As they come down from a high, addicts will likely feel even more unhappy and depressed as the dopamine response system is dampened. Eventually, many addicts need to take drugs simply to feel normal. Without drugs, they suffer the physical symptoms of withdrawal, which may include depression, anxiety, and intense cravings–for a dopamine fix. The specific symptoms and their intensity vary depending on the drug (INFOGRAPHIC 29.7).

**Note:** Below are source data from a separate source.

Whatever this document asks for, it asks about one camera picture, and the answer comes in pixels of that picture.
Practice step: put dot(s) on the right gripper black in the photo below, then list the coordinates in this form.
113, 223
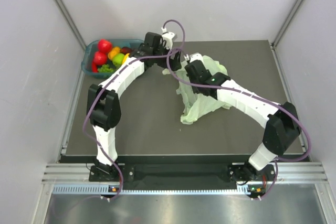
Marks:
195, 88

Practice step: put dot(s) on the light green plastic bag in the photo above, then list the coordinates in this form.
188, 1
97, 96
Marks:
198, 105

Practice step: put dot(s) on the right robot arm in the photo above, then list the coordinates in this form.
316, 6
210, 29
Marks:
279, 121

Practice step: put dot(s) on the green fake grapes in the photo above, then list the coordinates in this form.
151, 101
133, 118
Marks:
106, 69

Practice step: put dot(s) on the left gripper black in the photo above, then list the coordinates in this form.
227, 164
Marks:
175, 62

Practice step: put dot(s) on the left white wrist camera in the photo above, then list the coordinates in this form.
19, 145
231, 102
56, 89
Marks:
168, 38

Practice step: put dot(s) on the yellow fake mango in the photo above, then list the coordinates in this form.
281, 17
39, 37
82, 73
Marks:
125, 58

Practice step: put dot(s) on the red fake chili pepper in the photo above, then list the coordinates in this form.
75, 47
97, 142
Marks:
94, 67

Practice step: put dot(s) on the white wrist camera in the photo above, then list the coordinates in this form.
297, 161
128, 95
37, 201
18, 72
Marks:
168, 38
193, 57

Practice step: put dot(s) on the aluminium frame rail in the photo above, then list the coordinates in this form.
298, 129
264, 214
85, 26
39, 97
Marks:
66, 173

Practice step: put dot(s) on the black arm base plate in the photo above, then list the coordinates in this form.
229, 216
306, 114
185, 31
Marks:
226, 172

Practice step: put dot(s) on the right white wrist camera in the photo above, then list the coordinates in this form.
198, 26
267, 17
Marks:
193, 57

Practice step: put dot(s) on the dark red fake fruit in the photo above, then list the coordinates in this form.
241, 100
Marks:
126, 50

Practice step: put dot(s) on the green fake apple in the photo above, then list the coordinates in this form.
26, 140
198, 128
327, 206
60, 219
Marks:
118, 59

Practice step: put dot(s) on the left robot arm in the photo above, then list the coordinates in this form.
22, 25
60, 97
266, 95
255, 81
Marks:
103, 105

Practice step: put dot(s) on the grey slotted cable duct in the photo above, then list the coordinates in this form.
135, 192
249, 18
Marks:
64, 189

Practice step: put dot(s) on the upper red fake apple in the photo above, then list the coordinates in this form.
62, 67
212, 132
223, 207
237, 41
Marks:
104, 46

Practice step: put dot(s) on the orange fake fruit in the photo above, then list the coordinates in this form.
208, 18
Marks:
114, 51

A down-regulated dopamine system isn’t the only structural brain change that scientists have observed in drug addicts. Researchers have also shown that drugs such as cocaine can change the shape of neurons in specific parts of the brain and consequently may impair their ability to transmit signals. Brain-imaging studies have also shown that addicts consistently have lower than normal levels of blood flow in the frontal regions of the cerebrum, a region involved in decision making, during withdrawal from cocaine, and higher than normal levels while they are on the drug. In a variety of tests, drug addicts seem to make poorer decisions, with detrimental consequences.

Even more troubling, adolescents who take drugs may be preventing their brains from developing normally. A 2004 study by researchers at University of California, Los Angeles, and the National Institute of Mental Health (NIMH) that imaged the brains of 13 children and young people age 4 to 21 over 10 years showed that that some parts of the brain, such as the prefrontal cortex, are not fully developed until the mid-twenties or so. Taking drugs at an early age may hinder normal development of this region.

And that’s not the end of the story. There are several other neurotransmitters, in addition to dopamine, involved in addiction, says Joe Frascella, director of the division of Clinical Neuroscience and Behavioral Research at the National Institute on Drug Abuse, and scientists are just starting to study how drugs of abuse affect them. While scientists have shown that almost every drug of abuse affects the dopamine system in varying degrees, Frascella says, “It’s certainly more complex than just dopamine.” Scientists have only just scratched the surface when it comes to learning exactly how long-term drug use affects the brain (TABLE 29.1).